Prashant Govindarajan

Hello and வணக்கம்! I am a fourth-year Computer Engineering PhD candidate at Mila-Quebec AI Institute and Polytechnique Montréal (engineering school of UdéM), working under Sarath Chandar. I am keenly interested in reinforcement learning and large language models for scientific discovery and beyond. In collaboration with Intel, I developed offline and online reinforcement learning methods for crystalline material design using first-principles. I also worked with Ansys on LLMs for automating Computer-Aided Design (CAD). Currently, I am working on improving exploration in RL fine-tuning of LLMs. My research was supported by the PBEEE scholarship for international students.

I was previously a dual degree student at the Indian Institute of Technology Madras, where I worked under Balaraman Ravindran and Karthik Raman on target-specific drug design. Besides academics, I like playing chess, frisbee, traveling, and cooking. Lately, I’ve been learning to snowboard and play the flute. I organize social activites and outings in my lab. Check out some cool photos here: https://chandar-lab.github.io/photos/ !

I am always open to discussing research and potential collaborations. Please feel free to reach out 😁!
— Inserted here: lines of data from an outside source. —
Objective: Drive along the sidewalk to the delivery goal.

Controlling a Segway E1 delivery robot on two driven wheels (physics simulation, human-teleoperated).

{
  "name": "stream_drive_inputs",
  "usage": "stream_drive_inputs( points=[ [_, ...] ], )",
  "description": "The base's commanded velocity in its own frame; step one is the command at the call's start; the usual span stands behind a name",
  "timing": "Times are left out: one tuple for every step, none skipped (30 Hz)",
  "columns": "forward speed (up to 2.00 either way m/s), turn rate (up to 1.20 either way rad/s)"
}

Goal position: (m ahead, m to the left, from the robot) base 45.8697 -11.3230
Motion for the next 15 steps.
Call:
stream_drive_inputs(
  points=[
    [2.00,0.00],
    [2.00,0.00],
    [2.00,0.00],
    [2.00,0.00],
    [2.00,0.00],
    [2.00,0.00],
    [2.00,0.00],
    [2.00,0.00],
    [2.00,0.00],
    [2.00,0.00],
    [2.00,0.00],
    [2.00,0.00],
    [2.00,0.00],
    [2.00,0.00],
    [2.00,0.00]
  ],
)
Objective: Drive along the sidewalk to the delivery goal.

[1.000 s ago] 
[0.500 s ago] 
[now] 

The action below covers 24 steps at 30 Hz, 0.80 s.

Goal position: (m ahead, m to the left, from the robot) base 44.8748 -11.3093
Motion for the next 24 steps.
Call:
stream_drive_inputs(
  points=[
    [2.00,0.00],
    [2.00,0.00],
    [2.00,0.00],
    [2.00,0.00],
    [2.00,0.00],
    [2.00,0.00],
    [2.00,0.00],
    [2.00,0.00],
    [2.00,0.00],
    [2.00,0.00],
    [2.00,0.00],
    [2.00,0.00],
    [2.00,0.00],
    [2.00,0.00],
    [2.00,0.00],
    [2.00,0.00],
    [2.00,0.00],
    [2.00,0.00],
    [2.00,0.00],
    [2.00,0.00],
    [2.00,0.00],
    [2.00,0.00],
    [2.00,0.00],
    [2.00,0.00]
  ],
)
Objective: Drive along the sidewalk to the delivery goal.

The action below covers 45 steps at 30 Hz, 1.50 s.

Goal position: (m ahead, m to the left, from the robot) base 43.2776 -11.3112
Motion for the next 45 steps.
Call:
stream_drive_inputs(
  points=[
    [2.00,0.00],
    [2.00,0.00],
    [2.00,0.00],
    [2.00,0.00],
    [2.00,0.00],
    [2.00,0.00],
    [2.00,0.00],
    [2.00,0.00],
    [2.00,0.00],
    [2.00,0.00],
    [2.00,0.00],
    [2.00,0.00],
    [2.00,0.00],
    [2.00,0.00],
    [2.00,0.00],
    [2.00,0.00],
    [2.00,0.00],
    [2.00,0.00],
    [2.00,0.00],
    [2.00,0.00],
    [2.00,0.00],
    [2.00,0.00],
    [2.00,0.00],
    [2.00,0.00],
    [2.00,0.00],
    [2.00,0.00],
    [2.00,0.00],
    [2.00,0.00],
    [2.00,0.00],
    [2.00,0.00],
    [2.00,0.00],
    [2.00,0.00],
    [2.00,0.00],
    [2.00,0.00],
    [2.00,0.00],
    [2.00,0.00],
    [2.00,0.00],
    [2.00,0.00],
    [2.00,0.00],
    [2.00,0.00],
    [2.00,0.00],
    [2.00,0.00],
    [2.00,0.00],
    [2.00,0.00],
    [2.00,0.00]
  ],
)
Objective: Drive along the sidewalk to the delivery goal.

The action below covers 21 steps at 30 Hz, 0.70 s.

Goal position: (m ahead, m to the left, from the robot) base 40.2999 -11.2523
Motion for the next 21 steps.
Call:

I am actively seeking research internships in the areas of LLMs, reinforcement learning, and AI for Science.

Publications

  • Woo, Kowen, Prashant Govindarajan, and Sarath Chandar. Benchmarking Machine Learning Potentials for Crystal Structure Relaxation. In NeurIPS 2025 AI for Science Workshop.
  • Govindarajan, Prashant*, Davide Baldelli*, Jay Pathak, Quentin Fournier, and Sarath Chandar. 2026. “CADmium: Fine-Tuning Code Language Models for Text-Driven Sequential CAD Design.” Transactions on Machine Learning Research.
  • Govindarajan, Prashant, Mathieu Reymond, Antoine Clavaud, Mariano Phielipp, Santiago Miret, and Sarath Chandar. CrystalGym: A New Benchmark for Materials Discovery Using Reinforcement Learning. In AI for Accelerated Materials Design-ICLR 2025.
  • Govindarajan, Prashant, Mathieu Reymond, Santiago Miret, Mariano Phielipp, and Sarath Chandar. Crystal Design Amidst Noisy DFT Signals: A Reinforcement Learning Approach. In AI for Accelerated Materials Design-NeurIPS 2024.
  • Govindarajan, Prashant, Mathieu Reymond, Santiago Miret, Antoine Clavaud, Mariano Phielipp, and Sarath Chandar. A Reinforcement Learning Pipeline for Band Gap-directed Crystal Generation. In AI for Accelerated Materials Design-Vienna 2024.
  • Govindarajan, Prashant, Santiago Miret, Jarrid Rector-Brooks, Mariano Phielipp, Janarthanan Rajendran, and Sarath Chandar. Learning Conditional Policies for Crystal Design Using Offline Reinforcement Learning. Digital Discovery (2024).
  • Govindarajan, Prashant, Santiago Miret, Jarrid Rector-Brooks, Mariano Phielipp, Janarthanan Rajendran, and Sarath Chandar. Behavioral Cloning for Crystal Design.” In Workshop on Machine Learning for Materials, ICLR 2023.

News

Projects

Fine-tuning LLMs for automating Computer-aided Designing

With Ansys, we developed CADmium, a new open-source dataset consisting of natural language descriptions for 170k+ 3D CAD objects. We propose a novel LLM fine-tuning workflow with code LLMs, and augment existing evaluation schemes with new metrics.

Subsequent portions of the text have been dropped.